- How To Make or Break an MBA Admissions Interview- Adam Markus’ Blog gives b-school applicants some helpful tips on what not to do in an admissions interview. For example, Markus explains that surefire ways to blow your interview are: forgetting to review your resume and essay in advance, not researching the school before you meet your interviewer, and forgetting to prepare some good questions to ask during the interview. However, if you remember all these steps, dress appropriately and explain why the school is your first choice then you should knock it out of the park.
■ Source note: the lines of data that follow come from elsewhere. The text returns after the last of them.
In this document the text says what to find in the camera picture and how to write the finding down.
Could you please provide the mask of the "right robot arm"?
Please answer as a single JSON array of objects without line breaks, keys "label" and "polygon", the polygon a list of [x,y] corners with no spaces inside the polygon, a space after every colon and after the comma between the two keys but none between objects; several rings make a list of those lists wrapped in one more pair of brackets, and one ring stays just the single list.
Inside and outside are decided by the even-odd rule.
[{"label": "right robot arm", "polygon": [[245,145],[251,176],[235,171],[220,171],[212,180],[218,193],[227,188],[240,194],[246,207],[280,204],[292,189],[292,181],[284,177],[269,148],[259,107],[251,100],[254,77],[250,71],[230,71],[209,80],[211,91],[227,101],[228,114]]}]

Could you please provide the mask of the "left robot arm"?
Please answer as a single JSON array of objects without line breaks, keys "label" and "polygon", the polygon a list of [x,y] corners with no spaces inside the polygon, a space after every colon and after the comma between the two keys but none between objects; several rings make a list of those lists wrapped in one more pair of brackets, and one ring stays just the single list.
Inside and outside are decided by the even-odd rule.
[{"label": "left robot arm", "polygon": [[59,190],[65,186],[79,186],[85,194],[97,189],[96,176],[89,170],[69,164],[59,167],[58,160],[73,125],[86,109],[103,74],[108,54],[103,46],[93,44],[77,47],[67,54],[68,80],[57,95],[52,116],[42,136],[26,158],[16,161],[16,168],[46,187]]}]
- And You Think You Had a Hard Time Applying to B-School!- The Financial Times tells the story of a platoon leader, Aaron Perrine, applying to MBA programs while leading his troops in Afghanistan. After being accepted to Wharton, Perrine and a second-year classmate started the Wharton Veterans Club to help fellow veterans apply to b-school. As it turns out, veterans are great material for MBA programs and future employers because they “possess proven leadership skills, a solid work ethic and a team-player mentality.” So while applying in the midst of a mission in Afghanistan isn’t easy, it’s good to know that being in the military can also help your chances of getting into b-school.
- How Ethical Is Your B-School?- Poets and Quants reports that a survey of academics published in the journal Business and Society showed the University of Virginia’s Darden School of Business and the University of Pennsylvania’s Wharton School are the “clear leaders in the field of business ethics.” Harvard Business School was the third leading school listed, but the irony behind this honor is that both Wharton and Harvard graduates have played prominent roles in business scandals in the past year. Darden, on the other hand, has shown tremendous dedication to ethics with its Business Roundtable Institute for Corporate Ethics.
- Kellogg is Shrinking- Poets and Quants reports that Northwestern University’s Kellogg School of Management has decided to accept 25% fewer students to its 2-year MBA program. Meanwhile, the school plans on doubling or even tripling the size of its one-year MBA program for business graduates. After doing a review the school discovered that its 12-month MBA program for students with an undergraduate business degree was more valuable than its 2-year program. The school will also expand its executive education courses in both Shanghai and San Paulo with partner schools, but it will not be launching additional degree programs abroad.